Regarde, regarde les arlequins ! by Vladimir Nabokov

Regarde, regarde les arlequins ! by Vladimir Nabokov

Auteur:Vladimir Nabokov [Nabokov, Vladimir]
La langue: fra
Format: epub
ISBN: 2213003904
Éditeur: Fayard


TROISIÈME PARTIE

CHAPITRE PREMIER

Ni Meurtre au soleil (Slaughter in the Sun — c’est le titre qui fut donné à la traduction anglaise de Camera Lucida tandis que je gisais impuissant sur mon lit d’hôpital à New York) ni Le Gibus rouge (sic) ne se vendirent bien. Mon étrange, superbe, ambitieux Voir sous : réel brilla, le temps d’une respiration, au dernier échelon de la liste des best-sellers dans un journal de la Côte ouest, avant de disparaître pour de bon. Dans ces circonstances, je ne pus refuser le poste de maître de conférences que m’offrit l’université de Quirn en 1940, sur la foi de ma réputation européenne. Au cours des années, ma situation dans cette université devait prendre de l’ampleur, et je fus nommé professeur en 1950 ou 1955 — je ne retrouve pas la date exacte dans mes vieilles notes.

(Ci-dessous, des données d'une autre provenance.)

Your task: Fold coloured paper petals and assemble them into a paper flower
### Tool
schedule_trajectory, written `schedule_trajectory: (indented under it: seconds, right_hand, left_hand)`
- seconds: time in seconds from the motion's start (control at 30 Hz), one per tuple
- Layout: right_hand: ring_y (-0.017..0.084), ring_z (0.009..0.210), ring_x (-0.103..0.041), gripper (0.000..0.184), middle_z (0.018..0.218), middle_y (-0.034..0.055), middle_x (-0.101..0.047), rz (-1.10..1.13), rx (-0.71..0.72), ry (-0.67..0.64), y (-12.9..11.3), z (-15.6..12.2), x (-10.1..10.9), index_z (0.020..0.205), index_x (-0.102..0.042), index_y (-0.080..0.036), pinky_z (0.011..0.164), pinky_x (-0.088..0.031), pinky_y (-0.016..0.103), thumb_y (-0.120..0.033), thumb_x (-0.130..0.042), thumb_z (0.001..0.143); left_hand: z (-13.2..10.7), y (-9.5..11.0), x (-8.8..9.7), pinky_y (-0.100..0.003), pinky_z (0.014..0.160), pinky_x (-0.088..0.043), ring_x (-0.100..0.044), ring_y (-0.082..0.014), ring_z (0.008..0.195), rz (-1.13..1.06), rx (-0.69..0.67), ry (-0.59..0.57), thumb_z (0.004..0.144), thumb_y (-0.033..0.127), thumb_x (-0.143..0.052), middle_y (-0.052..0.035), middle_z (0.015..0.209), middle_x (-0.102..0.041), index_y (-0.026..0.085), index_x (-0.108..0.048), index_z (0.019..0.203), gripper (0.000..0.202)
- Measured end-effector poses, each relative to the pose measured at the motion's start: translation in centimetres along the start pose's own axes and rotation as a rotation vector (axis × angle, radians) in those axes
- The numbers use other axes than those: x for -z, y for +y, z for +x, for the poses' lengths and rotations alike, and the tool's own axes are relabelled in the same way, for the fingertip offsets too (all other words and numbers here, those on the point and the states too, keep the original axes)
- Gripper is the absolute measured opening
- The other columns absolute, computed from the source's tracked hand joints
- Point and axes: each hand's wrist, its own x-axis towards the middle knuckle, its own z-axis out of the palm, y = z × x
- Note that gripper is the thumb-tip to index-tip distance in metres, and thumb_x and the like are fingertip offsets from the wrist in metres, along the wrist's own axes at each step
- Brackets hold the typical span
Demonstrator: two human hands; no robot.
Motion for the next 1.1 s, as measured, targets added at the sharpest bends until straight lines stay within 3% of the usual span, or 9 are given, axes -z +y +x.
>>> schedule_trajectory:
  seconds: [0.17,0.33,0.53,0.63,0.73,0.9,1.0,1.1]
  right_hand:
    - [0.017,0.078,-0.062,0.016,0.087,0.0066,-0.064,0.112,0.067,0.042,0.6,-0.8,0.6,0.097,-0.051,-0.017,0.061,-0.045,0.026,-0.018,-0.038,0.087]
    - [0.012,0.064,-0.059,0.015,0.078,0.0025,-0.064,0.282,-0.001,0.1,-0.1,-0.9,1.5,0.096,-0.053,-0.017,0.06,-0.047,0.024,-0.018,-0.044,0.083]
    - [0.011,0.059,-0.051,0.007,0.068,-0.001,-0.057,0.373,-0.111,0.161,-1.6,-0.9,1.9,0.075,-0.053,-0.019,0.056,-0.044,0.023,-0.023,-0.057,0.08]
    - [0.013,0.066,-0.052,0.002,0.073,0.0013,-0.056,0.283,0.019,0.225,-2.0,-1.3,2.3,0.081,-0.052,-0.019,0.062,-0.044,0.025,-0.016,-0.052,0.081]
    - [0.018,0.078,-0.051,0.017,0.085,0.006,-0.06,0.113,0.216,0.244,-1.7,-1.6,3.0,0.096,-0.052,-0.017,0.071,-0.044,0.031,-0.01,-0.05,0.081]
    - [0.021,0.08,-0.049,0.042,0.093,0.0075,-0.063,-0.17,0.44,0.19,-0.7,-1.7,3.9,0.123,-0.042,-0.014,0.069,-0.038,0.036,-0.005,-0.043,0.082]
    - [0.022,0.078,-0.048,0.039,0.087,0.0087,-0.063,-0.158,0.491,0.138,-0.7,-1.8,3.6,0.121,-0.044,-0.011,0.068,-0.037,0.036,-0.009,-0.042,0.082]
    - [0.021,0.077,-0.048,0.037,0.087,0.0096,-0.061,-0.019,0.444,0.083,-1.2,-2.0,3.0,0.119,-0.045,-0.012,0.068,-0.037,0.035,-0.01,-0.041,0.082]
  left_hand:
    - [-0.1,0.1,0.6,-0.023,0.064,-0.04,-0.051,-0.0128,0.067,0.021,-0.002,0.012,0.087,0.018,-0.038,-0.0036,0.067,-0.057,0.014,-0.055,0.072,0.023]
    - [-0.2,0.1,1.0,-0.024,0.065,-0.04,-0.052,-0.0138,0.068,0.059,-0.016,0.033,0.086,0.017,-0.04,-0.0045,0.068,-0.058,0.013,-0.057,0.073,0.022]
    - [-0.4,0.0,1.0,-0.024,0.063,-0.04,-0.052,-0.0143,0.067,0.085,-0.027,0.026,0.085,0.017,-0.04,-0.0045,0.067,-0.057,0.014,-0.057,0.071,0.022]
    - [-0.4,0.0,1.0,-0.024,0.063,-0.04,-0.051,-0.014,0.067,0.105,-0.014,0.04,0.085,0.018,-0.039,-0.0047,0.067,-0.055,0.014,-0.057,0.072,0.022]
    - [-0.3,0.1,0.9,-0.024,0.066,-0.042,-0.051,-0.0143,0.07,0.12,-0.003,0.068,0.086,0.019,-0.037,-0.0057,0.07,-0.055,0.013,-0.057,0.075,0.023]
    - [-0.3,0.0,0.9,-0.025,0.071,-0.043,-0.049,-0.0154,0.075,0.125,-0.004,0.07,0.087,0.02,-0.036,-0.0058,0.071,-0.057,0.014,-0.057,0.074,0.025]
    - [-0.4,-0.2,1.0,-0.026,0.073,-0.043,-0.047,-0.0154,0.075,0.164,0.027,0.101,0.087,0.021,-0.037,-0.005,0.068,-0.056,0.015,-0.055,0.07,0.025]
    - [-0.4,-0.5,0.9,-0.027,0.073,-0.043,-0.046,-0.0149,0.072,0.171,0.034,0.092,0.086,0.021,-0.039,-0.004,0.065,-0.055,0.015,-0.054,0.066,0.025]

Malgré le fait que j’étais convenablement rémunéré pour mes deux conférences hebdomadaires sur les chefs-d’œuvre européens et mon séminaire du jeudi sur l’Ulysse de Joyce (mon revenu passa de 5 000 dollars par an au début à 15 000 dans les années 50) et qu’en outre Le Beau et le Papillon, la revue la plus généreuse du monde, m’acheta et me paya grassement plusieurs de mes nouvelles, je ne fus vraiment à l’abri du besoin que lorsque mon Royaume au bord de la mer (1962) vint compenser une partie de la perte de ma fortune russe (1917) et me débarrasser de tout souci financier jusqu’au jour où cessent les soucis. Je n’ai pas pour habitude de découper et de garder les critiques de mes détracteurs et les insultes des envieux, mais je chéris la définition suivante : « C’est le seul cas connu de l’histoire où un mendiant européen est devenu son propre oncle d’Amérique (amerikanskïi diadiouchka) », ainsi formulée par mon fidèle zoïle, Demian Basilevski — un des rares grands sauriens des marais de l’émigration à m’avoir suivi en 1939 dans cette Amérique accueillante et somme toute admirable, où, en moins de temps qu’il n’en faut pour pondre un œuf, il fonda une revue trimestrielle en langue russe qu’il dirige encore aujourd’hui, trente-cinq ans plus tard, dans son héroïque vieillesse.

L’appartement meublé que nous louâmes en fin de compte à l’étage supérieur d’une belle maison (10, Buffalo Street) me plut d’emblée à cause de son bureau exceptionnellement confortable et de sa grande bibliothèque garnie d’ouvrages sur le savoir américain — dont une encyclopédie en vingt volumes. Annette aurait préféré une de ces constructions du genre datcha que l’Administration nous fit également visiter, mais elle n’insista pas quand je lui fis remarquer que ce qui avait l’air douillet et délicieusement vieillot en été ne pouvait qu’être glacial et inquiétant le reste de l’année.

L’émotivité d’Annette me tracassait : son cou, dont la grâce m’avait séduit, semblait s’être allongé et aminci. Une expression de douce mélancolie prêtait à son visage botticellien une nouvelle et indésirable beauté : l’habitude qu’elle avait prise de rentrer les joues lorsqu’elle était songeuse ou indécise accentuait encore l’incurvation du creux sous la saillie des pommettes.